# Anomaly Detection Final

In [59]:
# Import libraries
!pip install pandas-gbq
!pip install shap
import shap
import warnings
warnings.simplefilter(action='ignore', category=FutureWarning)
from google.cloud import bigquery 
import pandas as pd 
import numpy as np
from sklearn.ensemble import IsolationForest 



In [60]:
# Initialize connection 
project = !gcloud config get-value project
project_id = project[0]
bq = bigquery.Client(project = project_id)

## Feature Engineering/Processing

In [61]:
# Read dataset in from Big Query -> To Do: Change data source for productionizing
dataset = 'ltaylor'
table = 'Cost_02_Copy_2'
query = f"""
SELECT * 
FROM `{project_id}.{dataset}.{table}`
"""
df = bq.query(query = query).to_dataframe()
df.head()



Unnamed: 0,invoice_date,service_description,sku_description,project_id,business_unit,cost
0,2023-10-19,Cloud Scheduler,Jobs,clgx-surveillance-prd-f609,,0.00229
1,2023-10-19,Cloud Storage,Upload,clgx-surveillance-reg-ec2c,,0.0
2,2023-10-19,BigQuery,Analysis,clgx-surveillance-dr-66e6,,0.885941
3,2023-10-19,BigQuery,Analysis,clgx-surveillance-reg-ec2c,,0.002875
4,2023-10-19,BigQuery,Analysis,clgx-surveillance-np-reg-ccfe,,0.742937


In [62]:
# Preprocessing

# Aggregatelower cost skus together as "Other"
skus =  ['Coldline Storage US Multi-region','Standard Storage US Multi-region', 'Active Logical Storage','Analysis',
                     'Long Term Logical Storage', 'Nearline Storage US Multi-region' , 'Archive Storage US Multi-region',
             'Archive Storage US Multi-region (Early Delete)','Archive Data Retrieval']
df['sku_description'] = [j if j in skus else 'Other' for j in df['sku_description']]

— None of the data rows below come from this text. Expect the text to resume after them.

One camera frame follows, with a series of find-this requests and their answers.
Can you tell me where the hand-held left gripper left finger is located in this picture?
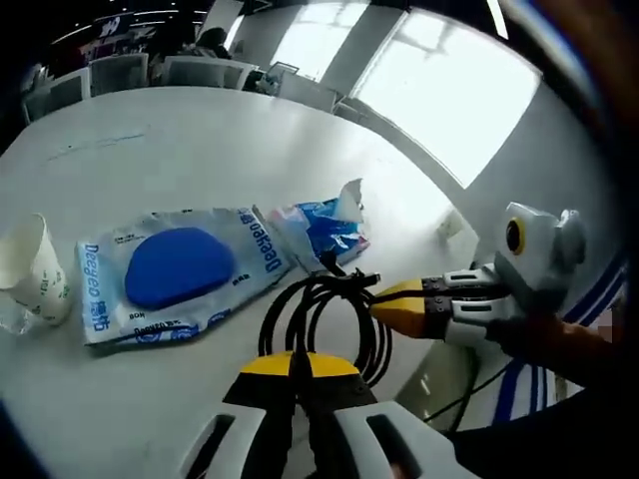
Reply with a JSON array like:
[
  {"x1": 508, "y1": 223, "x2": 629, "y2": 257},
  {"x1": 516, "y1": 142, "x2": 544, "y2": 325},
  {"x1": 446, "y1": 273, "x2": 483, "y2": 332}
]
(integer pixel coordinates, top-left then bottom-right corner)
[{"x1": 182, "y1": 350, "x2": 301, "y2": 479}]

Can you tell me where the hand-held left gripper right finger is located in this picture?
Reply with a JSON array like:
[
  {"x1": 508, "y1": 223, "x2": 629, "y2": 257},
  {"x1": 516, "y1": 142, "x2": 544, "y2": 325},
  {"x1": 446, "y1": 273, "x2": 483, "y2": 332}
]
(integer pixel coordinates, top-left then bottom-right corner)
[{"x1": 299, "y1": 351, "x2": 468, "y2": 479}]

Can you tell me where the wet wipes pack blue lid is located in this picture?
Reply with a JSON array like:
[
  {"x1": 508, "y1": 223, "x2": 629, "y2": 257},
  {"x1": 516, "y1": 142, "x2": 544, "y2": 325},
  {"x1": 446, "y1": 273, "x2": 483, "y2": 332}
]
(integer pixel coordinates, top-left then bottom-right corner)
[{"x1": 74, "y1": 203, "x2": 294, "y2": 348}]

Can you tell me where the blue white tissue pack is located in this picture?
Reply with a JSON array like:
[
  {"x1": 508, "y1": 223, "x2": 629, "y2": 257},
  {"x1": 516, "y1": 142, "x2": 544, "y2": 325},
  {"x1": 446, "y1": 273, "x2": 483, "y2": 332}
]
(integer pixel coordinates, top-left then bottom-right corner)
[{"x1": 267, "y1": 178, "x2": 373, "y2": 273}]

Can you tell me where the white paper cup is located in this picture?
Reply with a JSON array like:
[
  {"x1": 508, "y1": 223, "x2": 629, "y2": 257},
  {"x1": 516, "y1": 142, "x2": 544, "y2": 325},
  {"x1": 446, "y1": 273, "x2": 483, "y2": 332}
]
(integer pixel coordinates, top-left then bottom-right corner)
[{"x1": 0, "y1": 213, "x2": 74, "y2": 328}]

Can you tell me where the person's right hand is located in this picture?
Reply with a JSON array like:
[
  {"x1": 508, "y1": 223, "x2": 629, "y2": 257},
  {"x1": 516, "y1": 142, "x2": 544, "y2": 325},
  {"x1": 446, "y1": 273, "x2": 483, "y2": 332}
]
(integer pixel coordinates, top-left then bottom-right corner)
[{"x1": 496, "y1": 311, "x2": 565, "y2": 363}]

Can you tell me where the person's dark clothing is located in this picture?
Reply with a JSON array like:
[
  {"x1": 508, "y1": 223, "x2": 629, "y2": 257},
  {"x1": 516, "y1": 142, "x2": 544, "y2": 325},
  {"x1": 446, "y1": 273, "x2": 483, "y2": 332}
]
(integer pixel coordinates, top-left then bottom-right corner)
[{"x1": 491, "y1": 258, "x2": 639, "y2": 440}]

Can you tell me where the white mesh office chair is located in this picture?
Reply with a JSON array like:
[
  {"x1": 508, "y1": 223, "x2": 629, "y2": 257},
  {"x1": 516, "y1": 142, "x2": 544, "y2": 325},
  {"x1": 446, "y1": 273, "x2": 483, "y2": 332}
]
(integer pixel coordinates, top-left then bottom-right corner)
[
  {"x1": 89, "y1": 52, "x2": 150, "y2": 97},
  {"x1": 269, "y1": 60, "x2": 301, "y2": 84},
  {"x1": 163, "y1": 54, "x2": 259, "y2": 91},
  {"x1": 22, "y1": 67, "x2": 91, "y2": 124}
]

# Aggregate daily costs by sku description and project id
agg_df = df.groupby(['invoice_date','sku_description','project_id']).sum('cost').sort_values(['invoice_date','sku_description','project_id'])
agg_df = pd.DataFrame(agg_df).reset_index()
agg_df['invoice_date'] = agg_df['invoice_date'].astype(str)

# Create rolling median feature
date_sum = agg_df.groupby('invoice_date')['cost'].sum()
roll_med = date_sum.rolling(window=30, min_periods=1).median() 
# If cost greater than rolling median 1 else 0
agg_df['greater_than'] = [1 if (agg_df['cost'][i]) > roll_med[agg_df['invoice_date'][i]] and roll_med[agg_df['invoice_date'][i]] > 200 else 0 for i in range(len(agg_df))]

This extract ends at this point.